Microsoft nous avait promis la diète numérique. En juillet 2024, Redmond jurait, la main sur le cœur, que Windows 11 deviendrait plus svelte, plus agile, moins gourmand en données. Promesse non tenue. Aujourd'hui, en mai 2026, le constat est cinglant : les mises à jour cumulatives ont subi une cure de gavage digne d'un oiseau de fête. On est passé de 500 Mo à plus de 5 Go pour un seul paquet mensuel. Une aberration.
L'IA, le passager clandestin de votre système
Le basculement a eu lieu il y a tout juste un an. En mai 2025, la KB5058411 a fait exploser les compteurs, triplant son volume en trente jours. Pourquoi ? La réponse tient en deux lettres : IA. Microsoft a injecté de force des dizaines de composants MSIX liés à la recherche sémantique et à la reconnaissance d'images.
C'est l'équivalent de vous livrer un moteur de Boeing pour votre tondeuse à gazon. Des bibliothèques comme PSTokenizer ou Image Search Session s'installent sur votre disque dur, que vous possédiez un processeur capable de les faire tourner ou non. C’est du bloatware institutionnalisé. On injecte du code "au cas où", surchargeant les serveurs et les disques durs sans le moindre discernement technique.
Les "Checkpoints" : le grand bluff ?
Pour masquer cette inflation, Microsoft comptait sur les Checkpoint Cumulative Updates. Le concept est simple : au lieu de télécharger l'historique complet depuis la sortie du système (la version RTM), on repart d'un point de sauvegarde récent.
- Septembre 2024 : Le premier et unique checkpoint est posé.

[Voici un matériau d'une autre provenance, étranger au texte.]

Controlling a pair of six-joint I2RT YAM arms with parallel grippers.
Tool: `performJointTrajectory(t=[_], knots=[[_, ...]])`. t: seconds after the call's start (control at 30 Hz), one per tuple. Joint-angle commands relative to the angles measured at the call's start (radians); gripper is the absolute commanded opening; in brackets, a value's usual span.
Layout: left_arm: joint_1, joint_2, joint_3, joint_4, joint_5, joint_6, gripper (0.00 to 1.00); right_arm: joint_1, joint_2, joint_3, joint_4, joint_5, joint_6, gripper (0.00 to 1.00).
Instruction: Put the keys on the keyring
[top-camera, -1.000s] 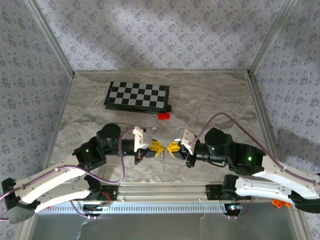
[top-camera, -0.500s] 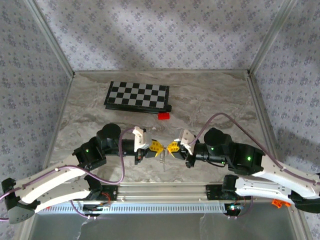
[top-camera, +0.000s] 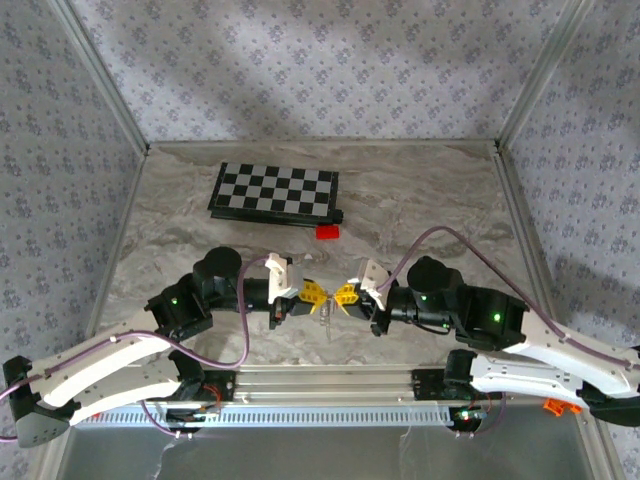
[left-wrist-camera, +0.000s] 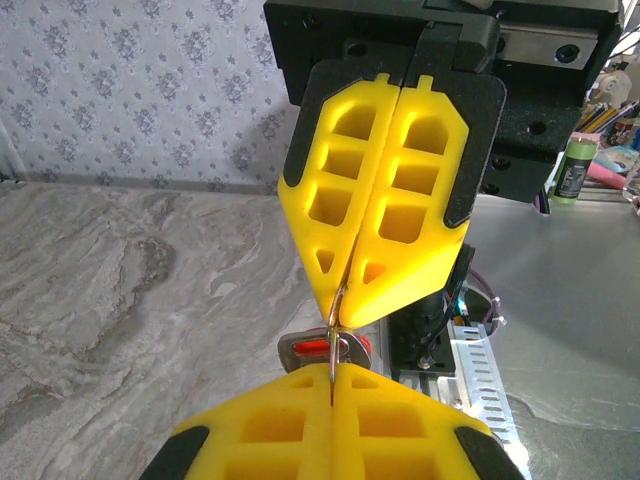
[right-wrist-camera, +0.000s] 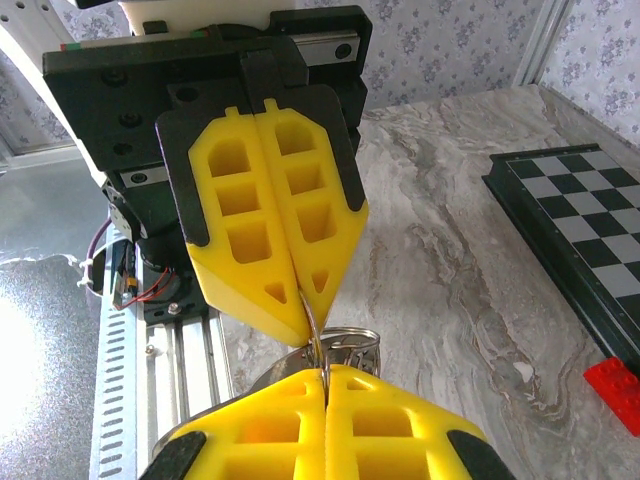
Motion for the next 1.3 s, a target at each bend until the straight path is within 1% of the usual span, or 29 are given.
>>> performJointTrajectory(t=[0.0,0.37,1.27], knots=[[-0.008,-0.019,0.013,0.034,-0.005,0.012,0.0,0.007,-0.018,-0.005,0.014,-0.001,-0.012,0.0],[-0.007,-0.016,0.021,0.027,-0.004,0.014,0.0,0.004,0.007,-0.002,0.019,-0.014,-0.023,0.0],[-0.008,-0.02,0.02,0.025,-0.007,0.015,0.0,0.001,-0.015,-0.001,0.016,-0.018,-0.022,0.0]])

- Mai 2026 : Toujours rien de nouveau.
Dix-neuf mois sans nouvelle base de référence. Le mécanisme de réduction de poids tourne à vide, comme un tapis de course dans une salle de sport abandonnée. Chaque mois, votre PC doit ingérer une pile de données qui s'accumule depuis près de deux ans. Pour les entreprises, c’est un désastre logistique. Le coût de stockage pour les points de distribution a quadruplé, atteignant 52 Go par architecture. C’est une taxe invisible sur l’infrastructure.
Risques et conséquences : au-delà du simple téléchargement
Ce n'est pas qu'une question de temps d'attente devant une barre de progression. Cette obésité logicielle pose des problèmes de sécurité et de stabilité majeurs :
- Saturation des réseaux : Dans les zones où la bande passante est limitée, une mise à jour de 5 Go peut paralyser une activité professionnelle pendant des heures.
- Surface d'attaque étendue : Plus il y a de code inutile (les composants IA non utilisés), plus il y a de failles potentielles. C'est mathématique.
- Usure du stockage : Les écritures massives et répétées sur les SSD réduisent, certes de façon marginale mais réelle, la durée de vie des composants.
Imaginez que pour réparer une fuite d'eau dans votre cuisine, votre plombier vous oblige à reconstruire la moitié de la maison chaque mois. C'est exactement ce que fait Windows Update.
Comment reprendre le contrôle (un peu)
Ne subissez pas cette inflation sans réagir. Si Microsoft refuse de moduler son système, vous pouvez limiter la casse avec quelques réflexes d'hygiène numérique.
- Activez l'optimisation de livraison : Dans les paramètres de Windows Update, autorisez le téléchargement depuis d'autres PC de votre réseau local. Cela évite que chaque machine ne sature votre connexion internet pour récupérer les mêmes 5 Go.
- Surveillez l'espace disque : Utilisez l'outil "Nettoyage de disque" (en mode administrateur) après chaque grosse mise à jour pour purger les fichiers système obsolètes.
- Pour les pros : Privilégiez le déploiement via WSUS ou Intune en configurant finement les filtres de "Unified Update Platform" (UUP). Cela permet de ne distribuer que le nécessaire strict aux clients finaux.
Apple, avec macOS, parvient à maintenir des mises à jour entre 1 et 3 Go tout en étant modulaire. Microsoft dispose des outils techniques pour faire de même via son Store. Ils ont simplement choisi la voie de la facilité au détriment de l'efficacité énergétique et technique. Un comble pour une entreprise qui communique massivement sur son bilan carbone.